Notre archevêque, Mgr Marcel Gervais, s'exprime sur une variété de questions liées à la foi. Ces textes ont d'abord été publiés dans le Ottawa Citizen («Ask the religion experts» - une question pour les experts religieux). Ils ont été traduits par M.l'abbé Jacques Faucher.



Il est arrivé récemment que des gens se sont opposés à l’ouverture d’une clinique de méthadone dans leur immeuble. Qu’est ce que votre groupe religieux enseigne touchant l’abus de substances toxiques? La société a-t-elle le devoir d’aider les personnes qui sont aux prises avec diverses dépendances?

Identifions ici trois problèmes : la prudence, la dépendance, la compassion. En premier lieu, la prudence : toute personne a le droit et le devoir de veiller à ce que sa famille jouisse de la sécurité dans son entourage. S’il était question d’ouvrir une clinique de méthadone dans l’immeuble où j’habite, je serais en droit de faire enquête afin de m’assurer que des toxicomanes ne jouissent pas d’un libre accès à cet immeuble sans supervision adéquate. Je voudrais absolument avoir la sécurité de base pour me permettre à moi et à ma famille de dormir paisiblement chaque soir. À défaut d’obtenir cette garantie, je serais dans mon droit de m’opposer à l’ouverture de cette clinique dans mon immeuble.

La dépendance constitue une chose terrible. Beaucoup prétendent qu’il s’agit bien d’une forme de maladie grave, tout à fait contraignante pour la personne affligée.
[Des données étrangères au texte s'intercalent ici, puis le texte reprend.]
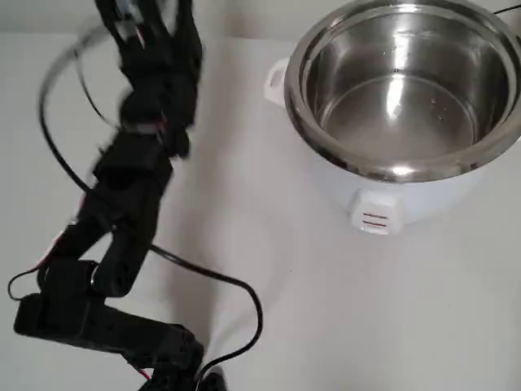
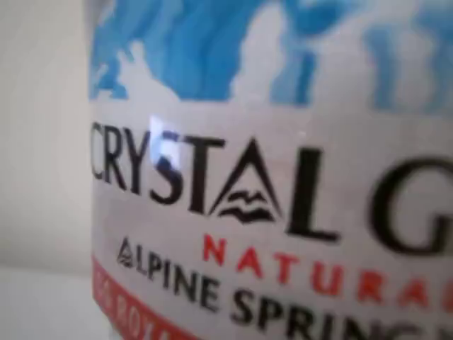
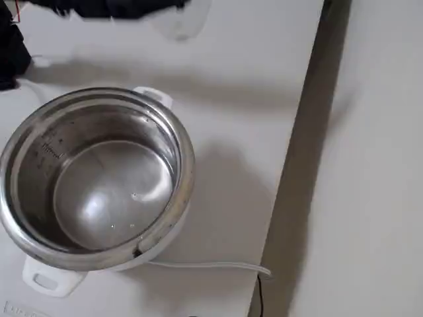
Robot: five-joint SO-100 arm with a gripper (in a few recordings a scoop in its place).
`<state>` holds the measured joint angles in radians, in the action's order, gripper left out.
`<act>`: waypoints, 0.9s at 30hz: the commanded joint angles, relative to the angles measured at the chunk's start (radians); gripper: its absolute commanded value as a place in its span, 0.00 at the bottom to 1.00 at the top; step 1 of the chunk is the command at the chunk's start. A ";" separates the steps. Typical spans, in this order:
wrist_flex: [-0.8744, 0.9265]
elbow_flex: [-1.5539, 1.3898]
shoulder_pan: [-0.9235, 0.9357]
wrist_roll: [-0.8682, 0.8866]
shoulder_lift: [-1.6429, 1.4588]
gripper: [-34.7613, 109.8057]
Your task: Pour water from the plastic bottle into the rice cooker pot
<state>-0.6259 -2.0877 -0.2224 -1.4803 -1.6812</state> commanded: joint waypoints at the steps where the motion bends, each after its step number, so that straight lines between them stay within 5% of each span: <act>1: -0.448 -0.153 0.000 0.009 0.172 0.27; 10: -0.775 -0.009 0.006 0.034 0.638 0.27; 27: -0.653 0.548 0.034 0.040 1.094 0.53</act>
<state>-1.2947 -1.7135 -0.2117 -1.4542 -0.6305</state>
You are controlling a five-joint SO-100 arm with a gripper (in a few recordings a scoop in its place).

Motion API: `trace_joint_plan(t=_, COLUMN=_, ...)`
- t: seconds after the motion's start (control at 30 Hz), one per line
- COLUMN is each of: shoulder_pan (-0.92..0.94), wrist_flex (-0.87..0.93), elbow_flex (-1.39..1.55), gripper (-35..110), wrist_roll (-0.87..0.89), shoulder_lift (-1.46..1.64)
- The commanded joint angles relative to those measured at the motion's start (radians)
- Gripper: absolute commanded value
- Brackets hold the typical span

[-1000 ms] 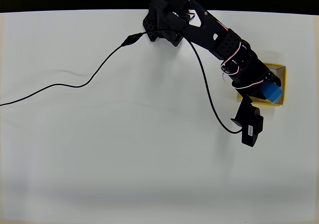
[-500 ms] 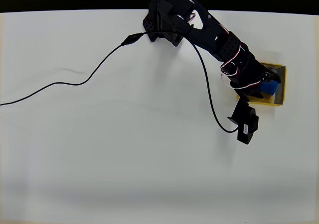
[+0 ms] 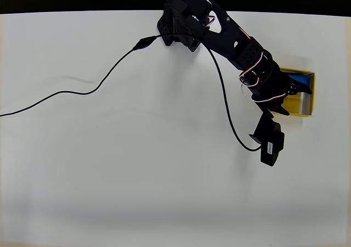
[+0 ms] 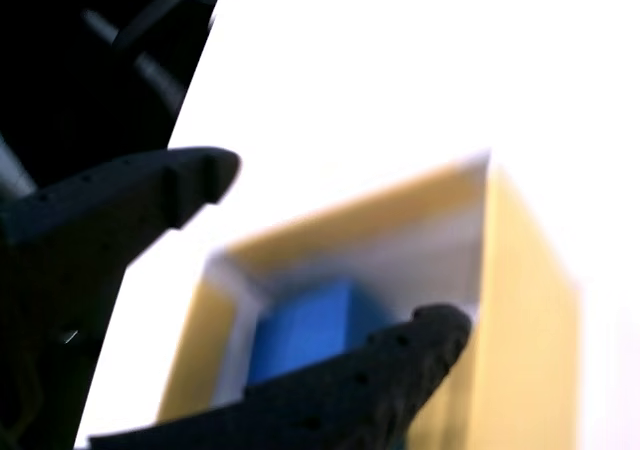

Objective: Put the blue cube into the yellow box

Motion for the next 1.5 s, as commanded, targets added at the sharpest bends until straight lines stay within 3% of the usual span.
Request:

À moins que les toxicomanes acceptent de reconnaître le fait qu’ils sont malades, il n’y a pas moyen d’envisager une guérison. Les toxicomanes vivent plongés dans la malhonnêteté. La disposition fondamentale qui ouvre la voie de la guérison en est une d’honnêteté. Ces personnes ont besoin de faire face à la réalité. Dans la plupart des cas, ceci implique que ces personnes devront faire l’expérience de dégringoler à zéro avant d’être capables de reconnaître en toute vérité qu’elles ne peuvent exercer aucun contrôle sur les substances qui les affligent. Il s’avère essentiel que ces gens éprouvent le sentiment de leur totale impuissance devant ce fléau. Le jour où ils commenceront à demander de l’aide à Dieu et à d’autres personnes, la guérison s’amorcera. C’est à ce prix seulement que ces gens seront capables de commencer à retrouver leur dignité. « La vérité fera de vous des personnes libres » (Jean 8 :32).
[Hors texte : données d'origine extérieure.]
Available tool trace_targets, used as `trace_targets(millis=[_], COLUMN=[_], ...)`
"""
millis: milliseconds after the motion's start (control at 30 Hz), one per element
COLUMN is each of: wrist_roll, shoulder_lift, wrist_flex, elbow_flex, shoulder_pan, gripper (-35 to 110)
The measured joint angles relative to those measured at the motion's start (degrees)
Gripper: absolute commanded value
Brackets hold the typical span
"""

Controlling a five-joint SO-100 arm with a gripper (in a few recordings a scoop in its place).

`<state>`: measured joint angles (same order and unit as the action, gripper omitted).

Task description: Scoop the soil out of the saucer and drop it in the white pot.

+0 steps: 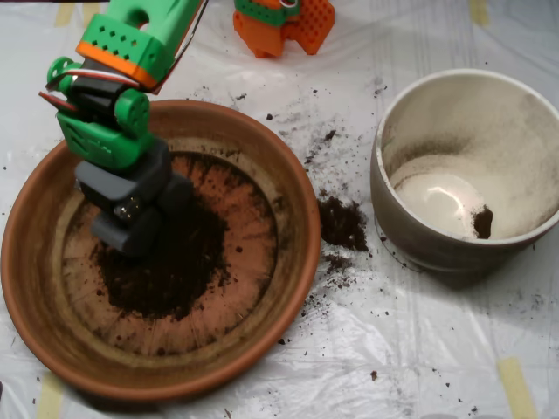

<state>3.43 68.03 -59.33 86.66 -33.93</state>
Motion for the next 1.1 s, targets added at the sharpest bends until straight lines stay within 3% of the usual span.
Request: trace_targets(millis=[567, 1100], wrist_roll=[-10.0, -9.8], shoulder_lift=[30.8, 55.1], wrist_flex=[26.4, 14.2], elbow_flex=[36.7, 36.4], shoulder_pan=[5.5, 15.4], gripper=[-1, -1])
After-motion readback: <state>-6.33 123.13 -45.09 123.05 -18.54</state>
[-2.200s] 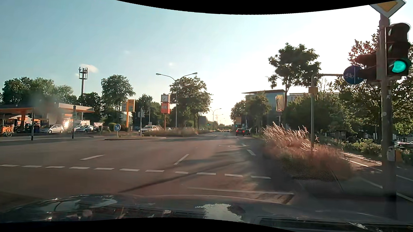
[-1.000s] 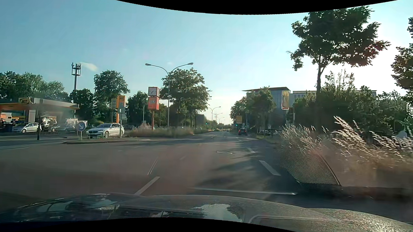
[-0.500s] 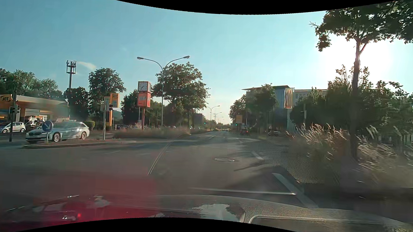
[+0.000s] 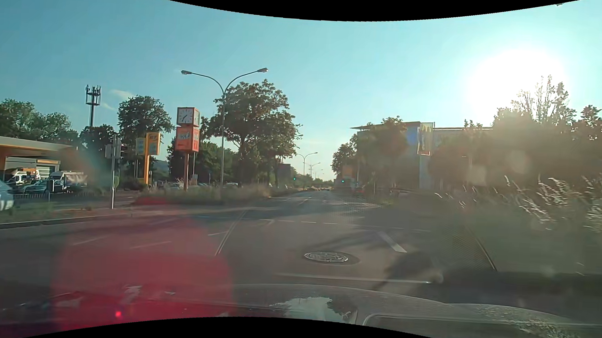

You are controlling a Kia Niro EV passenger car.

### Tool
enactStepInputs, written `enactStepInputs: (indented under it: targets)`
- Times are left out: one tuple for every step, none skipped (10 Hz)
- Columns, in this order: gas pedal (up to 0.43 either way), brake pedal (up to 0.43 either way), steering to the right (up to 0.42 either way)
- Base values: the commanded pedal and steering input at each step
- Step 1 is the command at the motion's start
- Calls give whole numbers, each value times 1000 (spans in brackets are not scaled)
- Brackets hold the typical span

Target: Follow the waypoints while adhering to traffic rules and regulations

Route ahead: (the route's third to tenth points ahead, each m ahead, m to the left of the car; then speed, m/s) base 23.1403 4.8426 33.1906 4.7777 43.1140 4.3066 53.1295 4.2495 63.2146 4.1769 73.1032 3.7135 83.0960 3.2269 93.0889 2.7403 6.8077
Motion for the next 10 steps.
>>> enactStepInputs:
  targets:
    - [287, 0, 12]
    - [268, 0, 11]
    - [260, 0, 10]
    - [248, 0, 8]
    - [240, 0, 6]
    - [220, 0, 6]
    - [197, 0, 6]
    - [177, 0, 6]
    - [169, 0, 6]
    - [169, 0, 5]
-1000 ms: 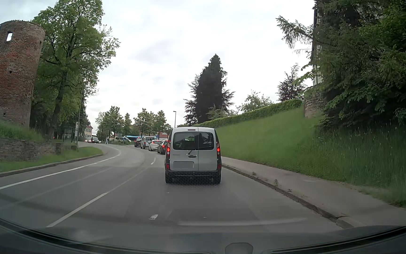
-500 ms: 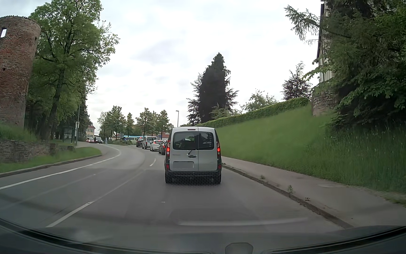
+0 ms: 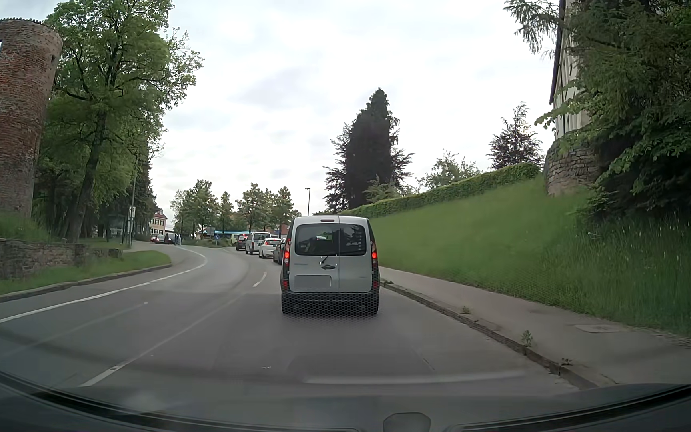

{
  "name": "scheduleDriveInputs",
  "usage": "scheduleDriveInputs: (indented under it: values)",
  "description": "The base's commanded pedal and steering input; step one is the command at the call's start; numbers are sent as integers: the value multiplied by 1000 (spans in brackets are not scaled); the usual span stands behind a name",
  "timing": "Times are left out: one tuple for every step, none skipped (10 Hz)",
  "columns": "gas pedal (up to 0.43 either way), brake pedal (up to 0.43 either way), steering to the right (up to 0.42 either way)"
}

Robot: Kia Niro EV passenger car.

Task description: Follow the waypoints while adhering to traffic rules and regulations

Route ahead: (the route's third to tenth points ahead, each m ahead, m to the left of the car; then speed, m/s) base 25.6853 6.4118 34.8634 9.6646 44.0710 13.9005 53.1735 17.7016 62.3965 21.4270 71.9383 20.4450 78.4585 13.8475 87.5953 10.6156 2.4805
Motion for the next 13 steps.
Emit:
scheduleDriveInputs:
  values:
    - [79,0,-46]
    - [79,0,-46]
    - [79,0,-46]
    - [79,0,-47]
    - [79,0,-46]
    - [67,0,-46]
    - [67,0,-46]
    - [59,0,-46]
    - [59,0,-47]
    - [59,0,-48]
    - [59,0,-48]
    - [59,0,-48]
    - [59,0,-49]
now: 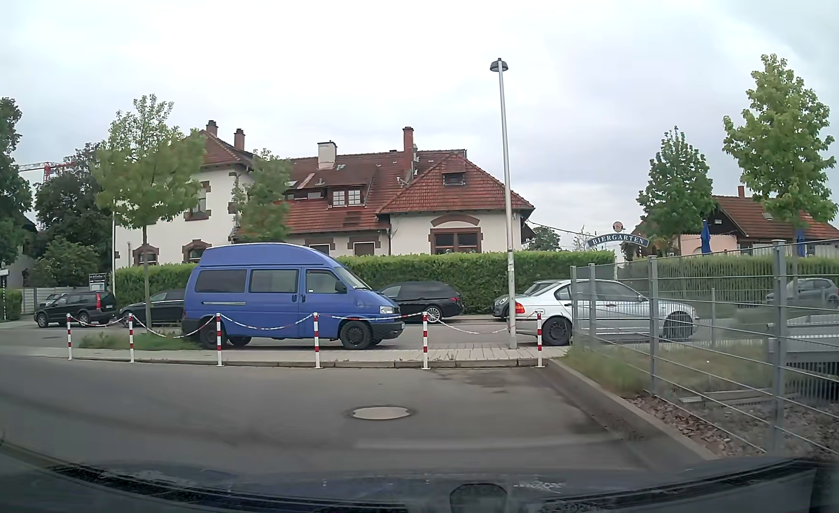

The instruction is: Follow the waypoints while adhering to traffic rules and regulations

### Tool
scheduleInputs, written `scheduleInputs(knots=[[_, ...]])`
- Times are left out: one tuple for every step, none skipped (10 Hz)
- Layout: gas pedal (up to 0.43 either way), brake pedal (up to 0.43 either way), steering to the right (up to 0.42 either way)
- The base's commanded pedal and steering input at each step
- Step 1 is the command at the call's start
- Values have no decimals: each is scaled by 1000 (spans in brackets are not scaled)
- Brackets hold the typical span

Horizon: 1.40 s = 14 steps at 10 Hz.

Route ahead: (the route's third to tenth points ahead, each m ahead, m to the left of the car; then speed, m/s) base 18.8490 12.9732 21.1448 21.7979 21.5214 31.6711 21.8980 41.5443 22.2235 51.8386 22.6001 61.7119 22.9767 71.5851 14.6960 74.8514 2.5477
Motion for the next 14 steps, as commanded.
scheduleInputs(knots=[[28, 0, -148], [28, 0, -184], [28, 0, -215], [28, 0, -252], [28, 0, -289], [28, 0, -319], [28, 0, -349], [28, 0, -385], [28, 0, -418], [28, 0, -446], [28, 0, -486], [28, 0, -527], [28, 0, -557], [28, 0, -598]])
La compassion enfin demeure nécessaire – non pas celle qui glisse vers la sympathie ou la pitié à l’égard d’une victime. Je parle d’une forme de compassion lucide au sens strict – une attitude essentielle. La plupart des toxicomanes peuvent recevoir cette compassion en prenant contact avec l’association des Alcooliques anonymes (AA) qui offre un programme en 12 étapes. Une compassion molle ne sert qu’à encourager les toxicomanes à continuer d’abuser des substances qui ont causé leur perte.